Addressing the wrongs of the rites of passage

Limpopo initiation schools closed due to covid19 (File Photo)
Mothers urge parents not to have their sons circumcised during initiation ceremonies (File photo)
(File photo)

Siphiwe Maphiri is one of hundreds of teenage boys who have been abducted and taken to initiation schools. Siphiwe didn’t return from the school a man – in fact, the 17-year-old resident from Orange Farm in Gauteng, didn’t return at all.

Now the House of Traditional Leaders has vowed to put those who abduct teenage boys and run illegal initiation schools behind bars – this is according to the group’s spokesperson Modiegi Madiga.

Mpumulanga’s Ingoma Act, which regulates initiation schools, states that no person may be forced to attend an ingoma (initiation) against their will.  Tebogo Maphiri, Siphiwe’s sister, said her brother disappeared in June 2013. A week later some young men told Siphiwe’s parents that their son had been taken to an initiation school in the Rietfontein bushes near Orange farm.

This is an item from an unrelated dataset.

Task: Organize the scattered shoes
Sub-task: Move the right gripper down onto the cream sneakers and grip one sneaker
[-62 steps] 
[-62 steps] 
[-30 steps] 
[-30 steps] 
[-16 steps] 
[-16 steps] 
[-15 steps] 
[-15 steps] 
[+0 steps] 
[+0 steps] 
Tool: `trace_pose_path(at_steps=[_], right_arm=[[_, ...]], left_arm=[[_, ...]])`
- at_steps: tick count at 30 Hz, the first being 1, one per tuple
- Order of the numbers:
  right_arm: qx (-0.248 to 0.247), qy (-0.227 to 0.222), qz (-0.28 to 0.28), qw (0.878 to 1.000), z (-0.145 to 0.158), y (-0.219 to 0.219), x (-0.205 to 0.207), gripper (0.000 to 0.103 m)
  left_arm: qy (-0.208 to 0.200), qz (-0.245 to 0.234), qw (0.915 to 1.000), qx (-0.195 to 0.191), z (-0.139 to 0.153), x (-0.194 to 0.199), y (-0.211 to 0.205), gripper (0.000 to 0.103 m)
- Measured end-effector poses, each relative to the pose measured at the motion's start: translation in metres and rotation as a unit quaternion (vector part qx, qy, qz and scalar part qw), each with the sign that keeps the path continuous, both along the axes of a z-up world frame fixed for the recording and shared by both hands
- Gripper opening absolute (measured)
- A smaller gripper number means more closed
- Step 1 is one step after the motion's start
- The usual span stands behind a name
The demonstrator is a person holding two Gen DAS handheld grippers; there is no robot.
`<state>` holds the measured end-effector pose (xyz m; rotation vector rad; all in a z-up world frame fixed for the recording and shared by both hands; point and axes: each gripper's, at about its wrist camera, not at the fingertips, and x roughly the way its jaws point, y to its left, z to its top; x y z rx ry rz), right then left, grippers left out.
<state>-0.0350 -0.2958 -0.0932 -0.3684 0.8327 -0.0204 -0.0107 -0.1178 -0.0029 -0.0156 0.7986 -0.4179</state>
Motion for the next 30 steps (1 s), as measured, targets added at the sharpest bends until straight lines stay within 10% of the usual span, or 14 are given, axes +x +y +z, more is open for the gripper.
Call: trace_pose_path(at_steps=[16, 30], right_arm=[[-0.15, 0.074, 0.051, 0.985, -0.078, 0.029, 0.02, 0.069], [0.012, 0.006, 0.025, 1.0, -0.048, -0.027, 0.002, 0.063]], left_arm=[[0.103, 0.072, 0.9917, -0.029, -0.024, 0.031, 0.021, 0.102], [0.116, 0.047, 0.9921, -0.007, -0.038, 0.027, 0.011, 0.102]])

“We asked his friends about his whereabouts, but no one knew where he was until we received a message from the initiation school chief,” said Tebogo. She told Health-e News that Siphiwe had previously been abducted but had been rescued by the police.

Tebogo said her mother called the chief to ask to go see her son but the chief kept putting her off. “When my mother asked to talk to Siphiwe on the phone the chief would say he was busy and he could not talk at that particular time.”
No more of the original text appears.